I ordered early on Feb. 1 and was originally scheduled for 2-11 that was bumped to 3-4. I was charged on my CC the 299 and that shows as a credit on my dish bill, I pay yearly and when the receiver is installed my account will be debited. CSR last night said there was no way to change the CC charge.


I have not really ever been displeased by Dish in the past, but for them to charge me over a month in advance for a receiver I do not have and send the box requesting the old receiver before the new one is installed is not good business practice in my opinion. The CSR stated that sending the box is automatic, but if someone is not sending one back, then why spend the money to send it. 
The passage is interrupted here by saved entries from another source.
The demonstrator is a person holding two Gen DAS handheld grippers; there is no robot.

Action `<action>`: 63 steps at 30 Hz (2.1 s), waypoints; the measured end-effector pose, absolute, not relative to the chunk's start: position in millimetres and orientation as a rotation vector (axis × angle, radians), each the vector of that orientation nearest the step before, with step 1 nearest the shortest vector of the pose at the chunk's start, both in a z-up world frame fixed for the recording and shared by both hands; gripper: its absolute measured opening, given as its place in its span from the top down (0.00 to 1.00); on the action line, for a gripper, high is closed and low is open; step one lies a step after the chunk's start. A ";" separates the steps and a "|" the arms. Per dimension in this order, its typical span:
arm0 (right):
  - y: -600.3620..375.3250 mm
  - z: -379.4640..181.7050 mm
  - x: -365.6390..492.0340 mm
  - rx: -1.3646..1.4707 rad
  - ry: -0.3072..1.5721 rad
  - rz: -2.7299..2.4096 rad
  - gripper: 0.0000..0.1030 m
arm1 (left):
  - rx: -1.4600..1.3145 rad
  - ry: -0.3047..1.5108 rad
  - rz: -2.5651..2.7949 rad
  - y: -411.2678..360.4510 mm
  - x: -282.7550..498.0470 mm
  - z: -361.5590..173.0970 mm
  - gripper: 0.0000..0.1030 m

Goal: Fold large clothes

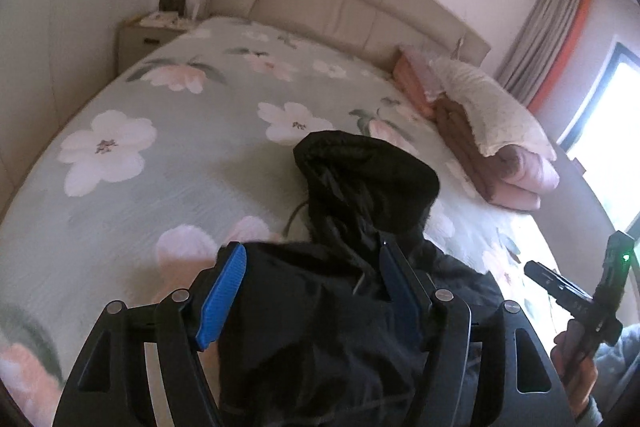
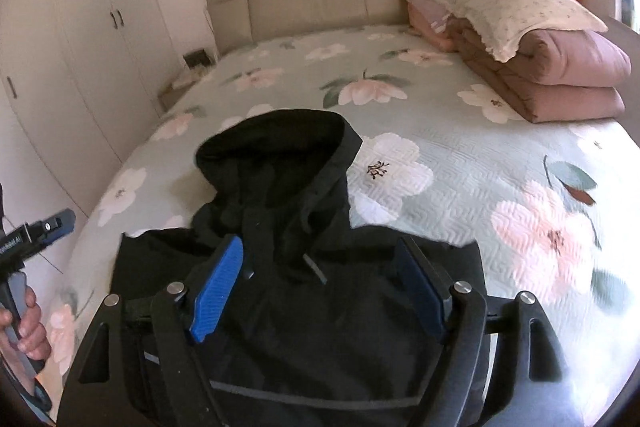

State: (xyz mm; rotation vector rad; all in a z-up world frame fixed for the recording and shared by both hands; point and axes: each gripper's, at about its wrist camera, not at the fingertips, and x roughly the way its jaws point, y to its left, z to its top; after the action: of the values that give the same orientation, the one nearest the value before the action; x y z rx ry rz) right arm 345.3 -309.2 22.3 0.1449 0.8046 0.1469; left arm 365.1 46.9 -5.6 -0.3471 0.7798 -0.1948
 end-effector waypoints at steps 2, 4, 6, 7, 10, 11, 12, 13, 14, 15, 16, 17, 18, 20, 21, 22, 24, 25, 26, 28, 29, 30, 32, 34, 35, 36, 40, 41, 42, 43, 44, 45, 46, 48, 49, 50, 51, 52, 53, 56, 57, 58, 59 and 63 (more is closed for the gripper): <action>-311.3 24.7 371.0 0.153 0.843 0.147 0.21 | -0.352 0.812 -0.191 40.8 393.4 -1.7 0.31; -312.2 27.2 393.1 0.162 0.868 0.148 0.21 | -0.351 0.847 -0.189 33.9 424.5 1.3 0.31; -313.3 26.4 422.4 0.157 0.893 0.140 0.21 | -0.343 0.886 -0.196 26.8 454.7 -1.3 0.31; -313.2 23.7 435.5 0.149 0.906 0.137 0.21 | -0.330 0.910 -0.201 21.6 473.2 -5.8 0.31; -311.8 5.3 482.7 0.143 0.961 0.144 0.21 | -0.314 0.983 -0.202 10.7 519.4 -28.8 0.31; -310.9 -2.0 496.1 0.140 0.977 0.138 0.21 | -0.316 1.011 -0.202 7.9 535.1 -40.2 0.31; -309.8 -10.5 511.4 0.138 0.995 0.136 0.21 | -0.320 1.033 -0.197 6.2 548.7 -51.5 0.31; -308.4 -18.0 524.1 0.135 1.011 0.136 0.21 | -0.327 1.048 -0.197 4.8 559.5 -60.5 0.31; -307.2 -24.2 534.4 0.130 1.023 0.131 0.21 | -0.334 1.059 -0.199 3.3 569.6 -69.0 0.31; -305.9 -31.8 546.3 0.122 1.035 0.122 0.21 | -0.340 1.071 -0.196 1.5 580.8 -78.7 0.31; -304.7 -40.5 558.8 0.112 1.047 0.110 0.21 | -0.344 1.084 -0.192 -0.6 591.7 -88.3 0.31; -304.2 -47.8 568.2 0.105 1.059 0.097 0.21 | -0.348 1.100 -0.191 -3.0 602.8 -98.8 0.31; -302.7 -58.7 581.8 0.093 1.079 0.067 0.21 | -0.349 1.105 -0.190 -3.6 609.1 -105.9 0.31; -298.8 -84.8 605.8 0.067 1.148 0.029 0.40 | -0.332 1.114 -0.160 -3.6 628.0 -125.3 0.44; -297.3 -95.4 612.8 0.054 1.188 0.033 0.81 | -0.329 1.127 -0.140 -1.0 633.6 -133.2 0.61; -299.0 -103.1 617.3 0.050 1.217 0.035 0.90 | -0.364 1.160 -0.134 6.8 641.1 -144.5 0.91; -319.1 -83.7 607.5 0.138 1.122 0.083 0.91 | -0.517 1.094 -0.181 31.2 634.3 -140.2 0.92; -328.9 -70.0 597.8 0.168 1.062 0.111 0.91 | -0.526 1.030 -0.210 40.2 623.6 -125.4 0.92; -336.1 -61.1 587.9 0.185 1.020 0.132 0.91 | -0.527 0.982 -0.252 46.7 609.1 -110.5 0.92; -342.4 -66.6 577.0 0.193 1.007 0.139 0.92 | -0.522 0.968 -0.280 50.6 594.2 -105.4 0.89; -340.3 -87.1 577.6 0.165 1.054 0.129 0.92 | -0.502 0.994 -0.268 49.8 593.8 -112.6 0.89; -337.8 -104.5 580.6 0.149 1.096 0.121 0.92 | -0.487 1.068 -0.233 48.9 600.3 -136.0 0.89; -333.4 -148.1 588.4 0.159 1.204 0.129 0.91 | -0.502 1.212 -0.204 46.0 616.8 -185.1 0.89; -328.5 -142.8 589.4 0.110 1.179 0.122 0.93 | -0.497 1.176 -0.231 45.9 619.5 -178.9 0.89; -326.0 -138.0 589.1 0.084 1.182 0.117 0.88 | -0.468 1.161 -0.236 43.9 617.4 -169.3 0.88; -323.5 -131.4 586.4 0.054 1.174 0.117 0.82 | -0.454 1.137 -0.242 44.0 612.2 -163.4 0.86; -324.7 -99.1 567.4 -0.003 1.156 0.175 0.61 | -0.373 1.075 -0.260 45.2 581.5 -133.8 0.69; -327.8 -89.0 563.3 0.006 1.141 0.192 0.53 | -0.354 1.068 -0.264 47.4 577.2 -127.1 0.69; -330.8 -75.2 557.7 0.015 1.110 0.209 0.40 | -0.333 1.052 -0.264 48.8 570.2 -117.9 0.69; -333.8 -60.0 552.7 0.023 1.071 0.225 0.33 | -0.316 1.027 -0.264 51.0 564.0 -107.6 0.68; -335.8 -46.1 550.2 0.034 1.031 0.247 0.33 | -0.316 1.000 -0.270 54.1 562.0 -96.0 0.65; -333.8 -35.2 552.2 0.042 1.002 0.262 0.33 | -0.329 0.972 -0.286 57.2 565.9 -82.3 0.62; -329.8 -26.3 557.3 0.051 0.978 0.270 0.33 | -0.351 0.932 -0.316 56.3 571.2 -70.3 0.55; -313.8 -18.7 574.0 0.072 0.961 0.286 0.33 | -0.379 0.875 -0.365 44.1 586.5 -58.4 0.44; -307.7 -22.3 585.0 0.082 0.961 0.287 0.36 | -0.379 0.874 -0.386 32.5 595.3 -55.7 0.44; -302.5 -30.6 595.6 0.087 0.974 0.285 0.40 | -0.379 0.895 -0.405 21.8 606.5 -61.8 0.45; -297.2 -40.8 602.7 0.094 1.000 0.287 0.47 | -0.386 0.925 -0.413 13.1 616.4 -71.6 0.45; -294.6 -53.0 608.5 0.103 1.035 0.293 0.48 | -0.397 0.981 -0.421 3.9 627.9 -88.1 0.45; -292.3 -68.7 611.7 0.115 1.081 0.309 0.48 | -0.397 1.022 -0.427 -1.0 631.0 -98.8 0.45; -287.6 -117.9 605.8 0.076 1.220 0.336 0.50 | -0.304 1.178 -0.399 -14.1 634.4 -150.5 0.47; -285.4 -128.3 599.9 0.055 1.237 0.334 0.50 | -0.298 1.202 -0.394 -15.1 632.2 -166.5 0.50; -284.9 -135.2 595.8 0.044 1.217 0.337 0.50 | -0.308 1.179 -0.397 -15.0 630.0 -171.0 0.50; -284.9 -135.4 594.0 0.039 1.190 0.332 0.50 | -0.296 1.166 -0.396 -17.0 630.6 -170.4 0.50; -283.7 -124.3 597.9 0.014 1.202 0.332 0.49 | -0.230 1.147 -0.368 -27.2 635.9 -157.9 0.50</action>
State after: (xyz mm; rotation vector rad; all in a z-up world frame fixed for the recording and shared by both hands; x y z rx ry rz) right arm 597.9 -283.7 -124.3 0.0140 1.2023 0.3317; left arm 635.9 -27.2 -157.9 -0.2297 1.1469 -0.3678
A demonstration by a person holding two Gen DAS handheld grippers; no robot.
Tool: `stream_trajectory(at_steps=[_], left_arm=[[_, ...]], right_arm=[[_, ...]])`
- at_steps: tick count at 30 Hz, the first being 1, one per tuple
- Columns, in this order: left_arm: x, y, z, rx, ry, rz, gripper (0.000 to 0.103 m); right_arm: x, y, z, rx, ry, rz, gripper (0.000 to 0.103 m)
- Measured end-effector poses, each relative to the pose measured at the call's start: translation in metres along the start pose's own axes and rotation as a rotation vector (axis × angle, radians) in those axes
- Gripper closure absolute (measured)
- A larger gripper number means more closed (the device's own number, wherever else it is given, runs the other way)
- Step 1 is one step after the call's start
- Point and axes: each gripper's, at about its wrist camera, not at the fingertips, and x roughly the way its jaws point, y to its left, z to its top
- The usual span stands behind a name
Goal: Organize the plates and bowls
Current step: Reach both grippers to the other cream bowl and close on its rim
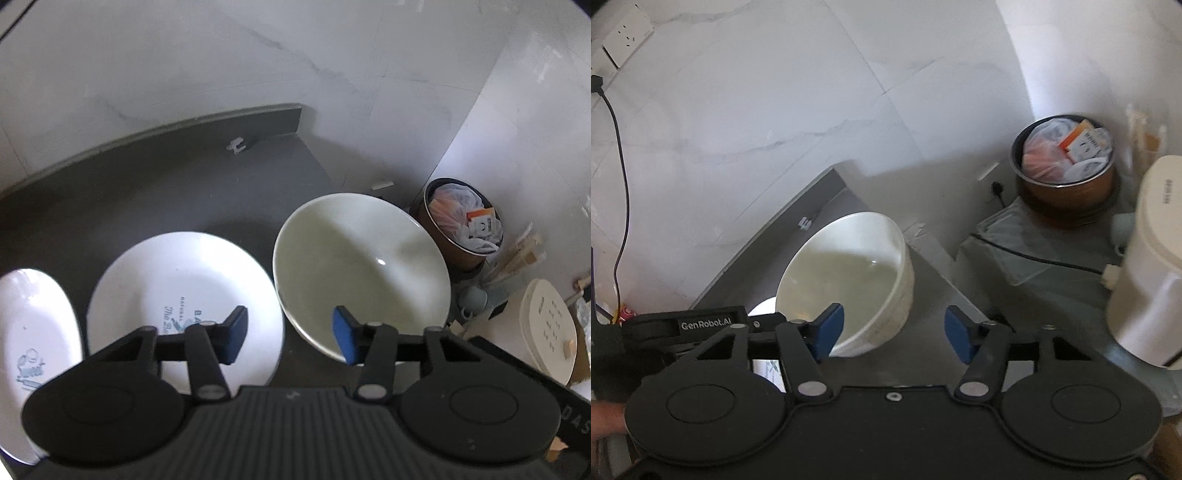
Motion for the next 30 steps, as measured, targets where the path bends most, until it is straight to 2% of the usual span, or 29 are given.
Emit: stream_trajectory(at_steps=[6, 9, 10, 12, 14, 18, 21, 30], left_arm=[[0.026, 0.001, 0.009, -0.026, 0.032, 0.019, 0.068], [0.034, 0.000, 0.011, -0.032, 0.037, 0.051, 0.076], [0.036, 0.000, 0.013, -0.032, 0.035, 0.065, 0.077], [0.039, 0.001, 0.013, -0.035, 0.034, 0.053, 0.088], [0.041, 0.002, 0.013, -0.050, 0.044, 0.036, 0.094], [0.040, 0.004, 0.013, -0.055, 0.053, 0.026, 0.094], [0.034, 0.005, 0.011, -0.056, 0.050, 0.016, 0.094], [0.000, 0.015, 0.012, -0.024, -0.007, -0.012, 0.095]], right_arm=[[0.030, 0.000, 0.009, 0.007, 0.037, 0.018, 0.047], [0.042, 0.001, 0.012, 0.018, 0.057, 0.016, 0.054], [0.045, 0.001, 0.014, 0.018, 0.067, 0.014, 0.058], [0.053, 0.003, 0.014, 0.016, 0.088, 0.002, 0.067], [0.060, 0.004, 0.014, 0.014, 0.115, -0.031, 0.080], [0.058, 0.007, 0.013, 0.010, 0.117, -0.068, 0.083], [0.051, 0.008, 0.010, 0.013, 0.116, -0.062, 0.083], [0.020, 0.026, 0.002, -0.002, 0.060, -0.060, 0.083]])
I have checked into all options in my area about changing my service (need two HD receivers) and Dish still is the best deal for the money here, so I guess I am staying and really hope that the confusion/wait is worth it. I think it will be.


----------



## dsanbo (Nov 25, 2005)

blizoozz said:


> IT IS HERE!!! --- NOT!!!
> 
> I was told multiple times that the 622 will be sent to me and had been sent. I got home last night and a dish receiver box was setting on my porch. What excitement!!! It is here!!!! But reality set in when it was an empty box with an RA number to send back my old receiver. I will not be sending one back, and I told the CSR that when I ordered.
> 
> ...


Gosh....At least you got a BOX!!!
I've called 3 times in as many weeks to get E* to send a box and label so I can send back my 811 after installing a 411....STILL NO BOX(es)!! Finally got a CSR to say she'd send out just a return label for the 811 box I DO have...I'm afraid I'm gonna get billed for the 811 if it doesn't get back to them in short order...It's been almost a month since I got the 411!!:nono2:


----------



## Rogueone (Jan 29, 2004)

blizz, keep in mind, you called at the most hectic time when the CSR's didn't know how to handle things yet. lots of changes happened 2/1 

likely the csr didn't even know how to note there wasn't a tradein happening. gotta be ready for roadbumps if you wanna be first in line


----------



## liferules (Aug 14, 2005)

I'm kind of afraid to call and check on my order...it seems that they use the opportunity to change everyone's order. I'm going to wait a while and see if they call me...otherwise, I hope the 2/25 install is still on...


----------



## politico31 (Dec 9, 2005)

I got an "empty" box also, I initially thought someone had intercepted my shipment & hijacked my 622! Talk about highs & lows!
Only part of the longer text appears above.